My visit was short as the museum is small, but it did provide useful context for understanding the island’s history. There is also something to be said for exploring a museum in complete silence.
Weekend in Tweed, Spetses
Then came the Weekend in Tweed.
An annual event organised by the Poseidonion Grand Hotel, it initially sounded to me like something dreamt up by a group of enthusiastic British expats. The words ‘tweed’, ‘picnics’ and ‘vintage bicycles’ conjured up something from the pages of P.G. Wodehouse — Bertie Wooster cycling through the Cotswolds, possibly being chased by an aunt. So very English.
As it turns out, the participants were predominantly Greek.

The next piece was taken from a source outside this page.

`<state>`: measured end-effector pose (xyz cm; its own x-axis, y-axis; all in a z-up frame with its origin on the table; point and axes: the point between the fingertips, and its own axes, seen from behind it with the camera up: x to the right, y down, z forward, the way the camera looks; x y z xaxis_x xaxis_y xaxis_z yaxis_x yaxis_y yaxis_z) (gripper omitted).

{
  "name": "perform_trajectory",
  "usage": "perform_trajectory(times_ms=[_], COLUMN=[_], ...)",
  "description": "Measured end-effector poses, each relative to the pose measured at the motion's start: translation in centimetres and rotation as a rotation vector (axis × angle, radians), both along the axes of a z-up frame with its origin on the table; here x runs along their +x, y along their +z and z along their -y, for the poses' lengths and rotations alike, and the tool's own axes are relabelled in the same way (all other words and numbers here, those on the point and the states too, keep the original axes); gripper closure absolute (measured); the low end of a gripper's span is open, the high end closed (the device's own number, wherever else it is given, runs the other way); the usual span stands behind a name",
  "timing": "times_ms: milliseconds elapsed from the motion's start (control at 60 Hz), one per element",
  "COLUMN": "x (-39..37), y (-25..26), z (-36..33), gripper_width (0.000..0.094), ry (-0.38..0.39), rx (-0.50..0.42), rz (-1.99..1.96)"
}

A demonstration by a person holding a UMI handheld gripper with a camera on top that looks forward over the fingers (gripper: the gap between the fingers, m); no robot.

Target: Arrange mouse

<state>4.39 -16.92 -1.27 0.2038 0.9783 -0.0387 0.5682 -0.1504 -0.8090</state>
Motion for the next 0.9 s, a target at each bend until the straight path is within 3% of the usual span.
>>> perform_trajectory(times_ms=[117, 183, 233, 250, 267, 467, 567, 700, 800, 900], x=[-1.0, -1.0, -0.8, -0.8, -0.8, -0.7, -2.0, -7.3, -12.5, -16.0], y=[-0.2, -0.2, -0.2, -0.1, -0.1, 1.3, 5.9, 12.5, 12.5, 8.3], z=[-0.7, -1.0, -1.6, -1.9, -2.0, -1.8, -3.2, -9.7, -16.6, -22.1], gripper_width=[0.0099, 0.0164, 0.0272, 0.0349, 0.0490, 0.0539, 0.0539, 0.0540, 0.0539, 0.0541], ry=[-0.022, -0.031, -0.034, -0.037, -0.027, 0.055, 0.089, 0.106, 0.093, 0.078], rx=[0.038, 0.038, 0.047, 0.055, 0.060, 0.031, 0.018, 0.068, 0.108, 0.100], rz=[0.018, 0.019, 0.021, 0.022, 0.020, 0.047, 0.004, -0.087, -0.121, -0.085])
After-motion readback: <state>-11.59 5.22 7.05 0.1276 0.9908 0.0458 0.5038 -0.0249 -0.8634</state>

At Villa Christina, several guests from Thessaloniki were preparing to take part. By breakfast, half of them had appeared in full costume — striped tops, berets, and one slightly unfortunate baguette that had clearly not survived the journey intact but had been carefully taped back together. It is all about the visuals!
Vintage bicycles began to appear in the courtyard, some adorned with small French flags, hinting at their theme for this year. And then they left to gather at the Poseidonion Hotel.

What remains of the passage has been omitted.